Emily So is a British civil engineer who is professor of Architectural Engineering and Director of the University of Cambridge Centre for Risk in the Built Environment. She is Deputy Head of the School of Arts and Humanities. Her research considers the seismic resilience of buildings. So worked on the 2017 World Building of the Year.

== Early life and education ==
So studied civil engineering at Imperial College London. After graduating, So worked at Arup Group as a geotechnical engineer. She returned to academia in 2005, when she embarked on a PhD at the University of Cambridge. Her doctoral research developed strategies to assess for casualties during earthquakes.

== Research and career ==
In 2009, So joined the United States Geological Survey, where she worked as a Mendenhall Fellow and was responsible for assessing and managing urban risk. She has worked to improve seismic safety for communities impacted by earthquakes. In 2010 she was awarded the Shah Family Innovation Prize. She was part of the One University One Village (1U1V) team who designed the World Building of the Year in 2017, which incorporated traditional building methods to provide anti-seismic capabilities for people living in Yunnan. The area had endured the 2014 Ludian earthquake, which left hundreds of people dead and thousands of people homeless.
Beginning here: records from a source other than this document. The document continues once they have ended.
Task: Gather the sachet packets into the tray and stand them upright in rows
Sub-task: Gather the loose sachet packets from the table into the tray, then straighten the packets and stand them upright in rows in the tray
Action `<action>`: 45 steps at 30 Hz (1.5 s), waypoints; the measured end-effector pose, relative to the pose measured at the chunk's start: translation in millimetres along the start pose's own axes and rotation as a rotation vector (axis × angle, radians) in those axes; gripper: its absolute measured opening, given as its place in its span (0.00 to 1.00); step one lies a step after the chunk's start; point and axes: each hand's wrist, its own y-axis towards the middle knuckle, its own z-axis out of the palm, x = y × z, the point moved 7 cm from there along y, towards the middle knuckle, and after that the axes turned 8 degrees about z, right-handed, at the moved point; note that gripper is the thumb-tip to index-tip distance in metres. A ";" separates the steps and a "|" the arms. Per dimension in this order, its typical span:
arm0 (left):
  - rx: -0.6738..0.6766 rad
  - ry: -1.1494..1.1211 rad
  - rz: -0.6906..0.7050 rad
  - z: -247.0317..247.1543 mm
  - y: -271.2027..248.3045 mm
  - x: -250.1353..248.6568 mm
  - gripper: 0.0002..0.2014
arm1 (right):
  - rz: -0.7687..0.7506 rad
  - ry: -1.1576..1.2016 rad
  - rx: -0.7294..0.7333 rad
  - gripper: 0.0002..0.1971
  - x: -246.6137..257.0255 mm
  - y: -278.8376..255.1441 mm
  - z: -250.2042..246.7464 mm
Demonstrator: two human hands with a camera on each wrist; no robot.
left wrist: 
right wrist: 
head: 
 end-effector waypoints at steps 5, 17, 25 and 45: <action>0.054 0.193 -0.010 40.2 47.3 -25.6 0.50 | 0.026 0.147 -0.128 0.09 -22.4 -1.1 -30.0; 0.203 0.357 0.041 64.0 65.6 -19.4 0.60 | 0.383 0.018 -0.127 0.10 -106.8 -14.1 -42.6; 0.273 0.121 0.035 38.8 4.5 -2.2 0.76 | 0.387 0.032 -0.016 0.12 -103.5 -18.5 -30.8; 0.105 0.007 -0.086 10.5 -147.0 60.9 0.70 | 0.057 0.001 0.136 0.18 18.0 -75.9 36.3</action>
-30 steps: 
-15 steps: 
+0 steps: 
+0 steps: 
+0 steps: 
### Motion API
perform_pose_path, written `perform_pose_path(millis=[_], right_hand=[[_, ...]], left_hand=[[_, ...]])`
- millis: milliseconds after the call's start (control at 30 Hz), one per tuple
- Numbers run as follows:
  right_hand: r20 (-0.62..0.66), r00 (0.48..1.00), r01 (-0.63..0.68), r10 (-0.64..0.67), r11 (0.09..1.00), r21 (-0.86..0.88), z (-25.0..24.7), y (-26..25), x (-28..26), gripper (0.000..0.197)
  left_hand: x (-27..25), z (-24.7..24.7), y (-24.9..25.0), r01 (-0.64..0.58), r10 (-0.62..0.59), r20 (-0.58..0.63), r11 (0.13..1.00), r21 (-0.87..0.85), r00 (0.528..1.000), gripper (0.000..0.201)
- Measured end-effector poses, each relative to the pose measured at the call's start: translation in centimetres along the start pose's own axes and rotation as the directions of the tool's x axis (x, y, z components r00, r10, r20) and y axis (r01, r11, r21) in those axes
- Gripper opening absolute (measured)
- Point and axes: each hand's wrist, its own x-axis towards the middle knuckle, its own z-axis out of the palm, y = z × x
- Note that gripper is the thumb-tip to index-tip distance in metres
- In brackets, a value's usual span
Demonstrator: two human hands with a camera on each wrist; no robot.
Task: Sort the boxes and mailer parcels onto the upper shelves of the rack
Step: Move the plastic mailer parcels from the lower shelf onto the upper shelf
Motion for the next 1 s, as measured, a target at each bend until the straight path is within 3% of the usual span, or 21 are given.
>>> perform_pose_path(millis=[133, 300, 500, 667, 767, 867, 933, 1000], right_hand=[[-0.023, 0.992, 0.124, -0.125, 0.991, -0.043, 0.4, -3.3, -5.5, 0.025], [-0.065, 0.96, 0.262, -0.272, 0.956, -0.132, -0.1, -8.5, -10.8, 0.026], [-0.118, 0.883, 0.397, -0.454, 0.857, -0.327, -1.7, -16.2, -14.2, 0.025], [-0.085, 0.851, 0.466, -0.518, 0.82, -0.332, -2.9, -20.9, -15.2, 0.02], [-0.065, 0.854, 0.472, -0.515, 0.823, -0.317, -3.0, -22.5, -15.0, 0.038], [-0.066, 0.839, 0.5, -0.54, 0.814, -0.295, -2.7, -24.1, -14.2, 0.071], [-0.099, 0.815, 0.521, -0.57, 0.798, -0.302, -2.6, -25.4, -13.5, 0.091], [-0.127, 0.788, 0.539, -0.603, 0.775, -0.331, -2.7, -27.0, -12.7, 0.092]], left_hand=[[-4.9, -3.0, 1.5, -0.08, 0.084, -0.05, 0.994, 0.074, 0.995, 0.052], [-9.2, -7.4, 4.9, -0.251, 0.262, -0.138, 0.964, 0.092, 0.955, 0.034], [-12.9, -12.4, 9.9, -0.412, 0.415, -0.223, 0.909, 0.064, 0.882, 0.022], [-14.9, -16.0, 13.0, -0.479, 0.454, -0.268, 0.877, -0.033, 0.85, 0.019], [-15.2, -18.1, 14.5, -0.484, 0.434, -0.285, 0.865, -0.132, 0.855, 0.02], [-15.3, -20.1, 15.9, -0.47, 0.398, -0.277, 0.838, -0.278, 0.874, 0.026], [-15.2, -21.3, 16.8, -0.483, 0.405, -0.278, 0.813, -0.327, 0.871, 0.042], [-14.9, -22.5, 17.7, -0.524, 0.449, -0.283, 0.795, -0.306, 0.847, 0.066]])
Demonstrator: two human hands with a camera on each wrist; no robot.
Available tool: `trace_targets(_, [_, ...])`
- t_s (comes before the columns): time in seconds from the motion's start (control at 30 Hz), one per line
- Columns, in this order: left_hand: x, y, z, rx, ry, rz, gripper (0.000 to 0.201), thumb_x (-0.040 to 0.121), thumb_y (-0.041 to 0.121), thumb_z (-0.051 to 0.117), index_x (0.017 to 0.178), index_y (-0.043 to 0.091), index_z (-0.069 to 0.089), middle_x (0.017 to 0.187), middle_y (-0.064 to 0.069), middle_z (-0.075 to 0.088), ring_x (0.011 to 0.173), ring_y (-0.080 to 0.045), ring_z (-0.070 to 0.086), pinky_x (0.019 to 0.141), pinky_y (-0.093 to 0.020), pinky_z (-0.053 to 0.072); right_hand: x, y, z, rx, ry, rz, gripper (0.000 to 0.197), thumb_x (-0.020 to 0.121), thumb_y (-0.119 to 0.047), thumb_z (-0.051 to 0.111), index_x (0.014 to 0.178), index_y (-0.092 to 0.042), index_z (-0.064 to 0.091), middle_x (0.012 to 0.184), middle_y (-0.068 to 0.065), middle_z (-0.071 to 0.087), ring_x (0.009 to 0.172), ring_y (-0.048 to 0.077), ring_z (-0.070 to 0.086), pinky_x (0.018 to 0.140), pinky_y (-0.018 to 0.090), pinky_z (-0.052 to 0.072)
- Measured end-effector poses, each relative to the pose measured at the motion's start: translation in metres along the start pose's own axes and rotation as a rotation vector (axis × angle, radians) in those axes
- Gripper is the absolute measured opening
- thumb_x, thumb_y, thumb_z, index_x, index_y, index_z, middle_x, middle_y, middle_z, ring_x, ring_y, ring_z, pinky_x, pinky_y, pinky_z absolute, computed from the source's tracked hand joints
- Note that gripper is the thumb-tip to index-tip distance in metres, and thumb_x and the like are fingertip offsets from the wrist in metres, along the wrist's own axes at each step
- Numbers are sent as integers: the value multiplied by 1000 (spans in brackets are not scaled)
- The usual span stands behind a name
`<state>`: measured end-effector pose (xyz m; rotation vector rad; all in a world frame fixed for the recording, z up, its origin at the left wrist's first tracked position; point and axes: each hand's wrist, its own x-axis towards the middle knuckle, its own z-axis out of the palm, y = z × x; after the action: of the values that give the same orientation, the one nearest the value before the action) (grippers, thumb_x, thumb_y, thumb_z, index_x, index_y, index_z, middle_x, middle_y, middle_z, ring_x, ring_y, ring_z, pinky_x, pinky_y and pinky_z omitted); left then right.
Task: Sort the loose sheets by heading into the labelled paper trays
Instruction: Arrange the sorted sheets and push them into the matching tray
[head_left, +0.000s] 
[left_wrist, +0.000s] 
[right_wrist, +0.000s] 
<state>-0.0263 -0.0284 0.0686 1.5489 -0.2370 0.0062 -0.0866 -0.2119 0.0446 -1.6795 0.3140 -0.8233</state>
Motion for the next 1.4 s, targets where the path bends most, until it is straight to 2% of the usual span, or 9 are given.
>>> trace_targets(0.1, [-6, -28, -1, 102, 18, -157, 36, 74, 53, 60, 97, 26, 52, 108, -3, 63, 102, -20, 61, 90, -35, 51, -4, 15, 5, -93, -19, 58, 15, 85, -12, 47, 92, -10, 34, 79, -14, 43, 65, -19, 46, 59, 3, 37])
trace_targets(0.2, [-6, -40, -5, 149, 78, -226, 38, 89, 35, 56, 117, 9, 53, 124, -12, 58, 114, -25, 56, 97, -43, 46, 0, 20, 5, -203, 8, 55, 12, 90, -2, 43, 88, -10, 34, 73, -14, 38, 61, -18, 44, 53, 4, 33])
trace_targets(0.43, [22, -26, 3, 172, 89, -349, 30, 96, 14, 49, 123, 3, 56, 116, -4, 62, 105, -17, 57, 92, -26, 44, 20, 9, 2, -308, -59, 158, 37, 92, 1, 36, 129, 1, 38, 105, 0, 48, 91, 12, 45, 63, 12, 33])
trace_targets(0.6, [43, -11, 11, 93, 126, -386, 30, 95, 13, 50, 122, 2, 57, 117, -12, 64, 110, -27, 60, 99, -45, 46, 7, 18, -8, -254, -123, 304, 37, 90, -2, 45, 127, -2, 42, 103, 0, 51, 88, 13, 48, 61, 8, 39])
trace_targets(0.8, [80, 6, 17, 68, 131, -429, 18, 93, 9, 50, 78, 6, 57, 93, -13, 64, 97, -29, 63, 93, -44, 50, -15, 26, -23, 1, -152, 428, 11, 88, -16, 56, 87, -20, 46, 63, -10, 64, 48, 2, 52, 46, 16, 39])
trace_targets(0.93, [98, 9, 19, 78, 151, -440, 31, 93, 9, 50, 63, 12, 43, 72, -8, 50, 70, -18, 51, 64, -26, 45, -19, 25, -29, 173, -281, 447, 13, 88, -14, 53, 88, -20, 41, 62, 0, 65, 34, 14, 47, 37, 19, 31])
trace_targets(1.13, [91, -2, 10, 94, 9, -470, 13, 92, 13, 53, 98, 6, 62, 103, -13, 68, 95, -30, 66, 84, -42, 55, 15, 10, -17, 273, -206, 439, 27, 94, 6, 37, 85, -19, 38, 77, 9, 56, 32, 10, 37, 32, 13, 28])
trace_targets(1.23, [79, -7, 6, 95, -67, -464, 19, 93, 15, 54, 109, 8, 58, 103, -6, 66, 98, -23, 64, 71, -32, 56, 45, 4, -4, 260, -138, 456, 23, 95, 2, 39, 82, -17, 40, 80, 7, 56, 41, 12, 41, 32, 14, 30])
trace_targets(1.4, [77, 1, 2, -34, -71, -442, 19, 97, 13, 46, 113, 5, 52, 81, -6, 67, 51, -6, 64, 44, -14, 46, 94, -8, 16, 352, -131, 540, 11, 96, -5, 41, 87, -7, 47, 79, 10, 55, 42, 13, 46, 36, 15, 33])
So is part of the Earthquake Engineering Field Investigation Team (EEFIT), a collaborative effort between the University of Cambridge. In 2023, she visited the Turkey–Syria earthquake zones to assess building damage and learn best practise for the response to future seismic disasters. The earthquake caused substantial damage to buildings, with costs of around $84 billion. Working alongside structural engineers from Turkey, So found the concrete from collapsed buildings had been bulked out with stones, which can compromise the strength of the concrete. They reported that reinforced concrete was responsible for the number of casualties.

She serves on the Scientific Advisory Group for Emergencies.